Bigtable cellBigtable client

Bigtable clientlibrary

Open()

Cluster Scheduling Master

handles failover, monitoring

holds tablet data, logs

Lock service

holds metadata,handles master-election

Bigtable tablet server

serves data

Current status of BigTable

• Design/initial implementation started beginning of 2004

• Currently ~100 BigTable cells

• Production use or active development for many projects:

– Google Print

– My Search History

– Orkut– Orkut

– Crawling/indexing pipeline

– Google Maps/Google Earth

– Blogger

– …

• Largest bigtable cell manages ~200TB of data spread over several thousand machines (larger cells planned)

Typical Cluster

Scheduling masters

Machine 1

GFS masterLock service

Machine N

UserUser

Machine 2

chunkserver

Scheduler

User app2

…GFS

chunkserver

Scheduler

User app2

chunkserver

Scheduler

Agenda

ACCI in Oct. 2007

• Stand for Academic Cloud Computing Initiative

• IBM and Google partnership

• Facilitate universities education with distributed system programming skillsdistributed system programming skills

• Started from University of Washington and scaling to many others

Google’s ACCI activities in Greater China

• Google Greater China has helped create a cloud computing course at Tsinghua in summer 2007

• Now scaling to other mainland China and Taiwan UniversitiesTaiwan Universities

Example: THU MR Course, Fall 2007

• “Massive Data Processing” course based on Google Cloud technology

• Google employees gave lectures during the course offering;

• Got interesting results from the smart studentsstudents

• http://hpc.cs.tsinghua.edu.cn/dpcourse/

Count: THU MR Course, Fall 2007

Students presenting course

project “simulating the operation

of solar system based on

MapReduce technology” at

Google office

Massive data processing to

simulate the operation of

the solar system

THANK YOU

More info on

http://code.google.com/intl/zh-CN/

Infrastructure for cloud_computing

Technology

Transcript of Infrastructure for cloud_computing

Saas and cloud_computing

THE CLOUD - bccd.dkmedia.bccd.dk/media/Events/2017/Cloud_computing/17.03.10... · 2017. 3. 10. · “The Cloud: Reshaping Industries and Society” Representatives from industry

Aspectos legales cloud_computing

Physical Infrastructure for a Resilient Converged ... Infrastructure... · Physical Infrastructure for a Resilient Converged Plantwide Ethernet Architecture ... physical infrastructure

Improving public investment efficiency for infrastructure ... Infrastructure... · Improving public investment efficiency for infrastructure development ... Appraisal Guidelines ...
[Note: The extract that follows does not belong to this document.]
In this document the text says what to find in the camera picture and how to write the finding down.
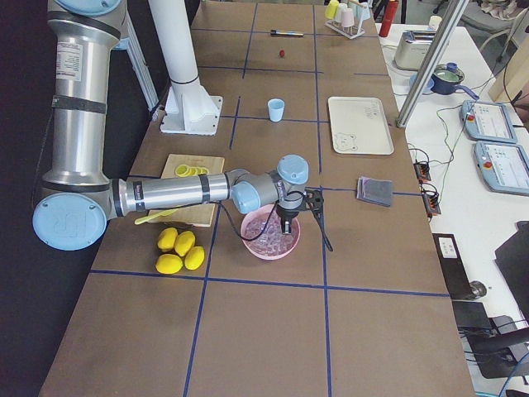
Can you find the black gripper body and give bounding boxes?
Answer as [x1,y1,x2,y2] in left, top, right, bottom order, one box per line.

Recycling our Infrastructure for Future Generations · Recycling our Infrastructure for Future ... How do you bring together infrastructure needs and long ... Recycling our Infrastructure

EVOLUTION OF CLOUD COMPUTING - gpwsirsa.edu.ingpwsirsa.edu.in/...Cloud_Computing...22_1566456169.pdfThe concept of Cloud Computing came into existence in the year 1950 with implementation

For further information: Infrastructure and Information Science Infrastructure: –Civil Infrastructure Engineering –Transportation.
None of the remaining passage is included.